Seguimos andando, ahora el uno junto al otro: nuestro camino se ensanchaba después del primer cruce con la sinuosa carretera, que lo atravesaba once veces más. Ese día, como de costumbre, discutí con Iris acerca de los nombres de las pocas plantas que podía identificar: heliantemos y griseldas en flor, agaves (que Iris llamaba "centurias"), retamas y euforbios, mirtos y madroños. Mariposas multicolores iban y venían como rápidas manchas de sol en los ocasionales túneles entre el follaje; de pronto, un tremendo ejemplar oliváceo y con una especie de rosado fulgor interior se posó durante un instante en un abrojo. No sé nada de mariposas ni tengo el menor interés por las velludas especies nocturnas. Me horrorizaría que cualquiera de ellas me rozara: hasta las más bonitas me producen el mismo desagradable estremecimiento que una telaraña flotante o esas cochinillas que son una plaga en los cuartos de baño de la Riviera.

Ese día que ahora evoco, memorable por hechos más importantes, pero también pródigos en toda suerte de trivialidades sincrónicas adheridas a él como un capullo o incrustadas como un conjunto de parásitos marinos, Iris y yo distinguimos una red para cazar mariposas que se movía entre las rocas adornadas de flores y al fin vimos aparecer al viejo Kanner, con el panamá pendiendo de un cordón ligado al botón del chaleco, los rizos blancos fluctuando en la frente escarlata y envuelto aún por una nube de éxtasis que irradiaba de todo su ser y cuyo eco, sin duda, habíamos oído un minuto antes.

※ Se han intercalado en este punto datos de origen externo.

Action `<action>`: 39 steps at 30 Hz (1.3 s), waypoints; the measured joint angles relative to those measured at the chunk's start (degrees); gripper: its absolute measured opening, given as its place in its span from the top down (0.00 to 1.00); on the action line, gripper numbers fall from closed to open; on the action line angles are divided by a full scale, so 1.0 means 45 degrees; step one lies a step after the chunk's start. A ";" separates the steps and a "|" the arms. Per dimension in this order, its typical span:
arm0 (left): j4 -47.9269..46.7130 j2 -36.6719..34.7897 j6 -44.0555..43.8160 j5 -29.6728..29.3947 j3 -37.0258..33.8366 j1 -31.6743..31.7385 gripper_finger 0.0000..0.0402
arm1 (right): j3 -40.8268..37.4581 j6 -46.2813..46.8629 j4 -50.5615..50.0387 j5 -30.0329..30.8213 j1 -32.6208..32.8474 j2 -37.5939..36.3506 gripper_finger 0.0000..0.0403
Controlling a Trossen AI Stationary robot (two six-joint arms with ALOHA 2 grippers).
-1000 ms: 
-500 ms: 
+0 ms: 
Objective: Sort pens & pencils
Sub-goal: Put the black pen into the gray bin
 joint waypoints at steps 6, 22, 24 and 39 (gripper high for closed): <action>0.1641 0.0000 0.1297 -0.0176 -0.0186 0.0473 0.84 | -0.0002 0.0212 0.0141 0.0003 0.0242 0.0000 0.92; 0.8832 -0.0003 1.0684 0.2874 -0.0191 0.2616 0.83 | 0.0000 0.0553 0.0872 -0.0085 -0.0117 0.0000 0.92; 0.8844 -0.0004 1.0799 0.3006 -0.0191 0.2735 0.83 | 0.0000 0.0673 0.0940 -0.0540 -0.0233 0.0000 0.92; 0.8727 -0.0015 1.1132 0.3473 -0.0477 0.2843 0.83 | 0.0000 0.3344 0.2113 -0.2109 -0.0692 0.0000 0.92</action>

Iris le describió la espectacular mariposa verde que acabábamos de ver, pero Kanner la desestimó en seguida como una "Pandora" (esta es, por lo menos, la palabra que encuentro apuntada en mi diario), una Falter(mariposa) muy común en el sur. Después, levantando el indice, tronó:

—Aber [pero] si quieren ustedes ver una rareza absoluta, jamás observada al oeste de la Baja Austria, les mostraré lo que acabo de atrapar.

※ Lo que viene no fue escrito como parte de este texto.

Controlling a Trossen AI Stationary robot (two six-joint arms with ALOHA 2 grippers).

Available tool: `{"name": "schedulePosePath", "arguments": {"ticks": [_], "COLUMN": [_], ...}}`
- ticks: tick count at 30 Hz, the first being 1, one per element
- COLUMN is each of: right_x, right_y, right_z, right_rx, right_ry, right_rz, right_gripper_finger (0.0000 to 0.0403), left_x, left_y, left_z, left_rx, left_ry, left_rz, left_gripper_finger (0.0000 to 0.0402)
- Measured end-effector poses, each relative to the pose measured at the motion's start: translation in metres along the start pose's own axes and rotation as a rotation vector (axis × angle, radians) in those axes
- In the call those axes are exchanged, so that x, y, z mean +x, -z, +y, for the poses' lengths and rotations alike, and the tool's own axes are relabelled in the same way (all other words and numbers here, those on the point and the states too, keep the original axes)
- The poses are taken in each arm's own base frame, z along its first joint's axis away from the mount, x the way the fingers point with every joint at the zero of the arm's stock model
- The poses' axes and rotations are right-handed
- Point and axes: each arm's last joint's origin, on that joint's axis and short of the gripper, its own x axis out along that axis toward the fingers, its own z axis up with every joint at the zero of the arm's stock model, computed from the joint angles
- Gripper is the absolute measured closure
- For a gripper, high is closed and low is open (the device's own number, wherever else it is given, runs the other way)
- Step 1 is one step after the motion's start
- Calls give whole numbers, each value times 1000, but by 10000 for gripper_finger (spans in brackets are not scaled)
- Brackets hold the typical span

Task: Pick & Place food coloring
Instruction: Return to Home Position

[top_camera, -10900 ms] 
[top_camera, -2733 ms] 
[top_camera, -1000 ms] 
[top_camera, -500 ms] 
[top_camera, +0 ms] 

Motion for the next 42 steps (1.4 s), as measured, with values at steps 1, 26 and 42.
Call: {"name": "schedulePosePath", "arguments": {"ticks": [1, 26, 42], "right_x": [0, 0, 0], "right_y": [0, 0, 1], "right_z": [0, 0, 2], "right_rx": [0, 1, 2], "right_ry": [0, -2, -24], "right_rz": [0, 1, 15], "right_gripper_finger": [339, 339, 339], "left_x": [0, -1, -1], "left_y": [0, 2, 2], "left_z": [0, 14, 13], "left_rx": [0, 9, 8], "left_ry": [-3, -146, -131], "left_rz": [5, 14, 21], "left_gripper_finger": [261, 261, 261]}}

Apoyó su red contra una roca (la red cayó de inmediato e Iris la levantó en actitud reverencial) y con profusos agradecimientos (¿dirigidos a Psique, a Belcebú, a Iris?) que resonaban como un acompañamiento musical, extrajo de su bolso un pequeño sobre para estampillas: lo sacudió levemente e hizo caer en la palma de su mano una mariposa con las alas plegadas.

Una sola mirada bastó a Iris para decir a Kanner que esa no era más que una pequeña, una minúscula mariposa de la col. (Iris sostenía la teoría de que las moscas, por ejemplo, crecen.)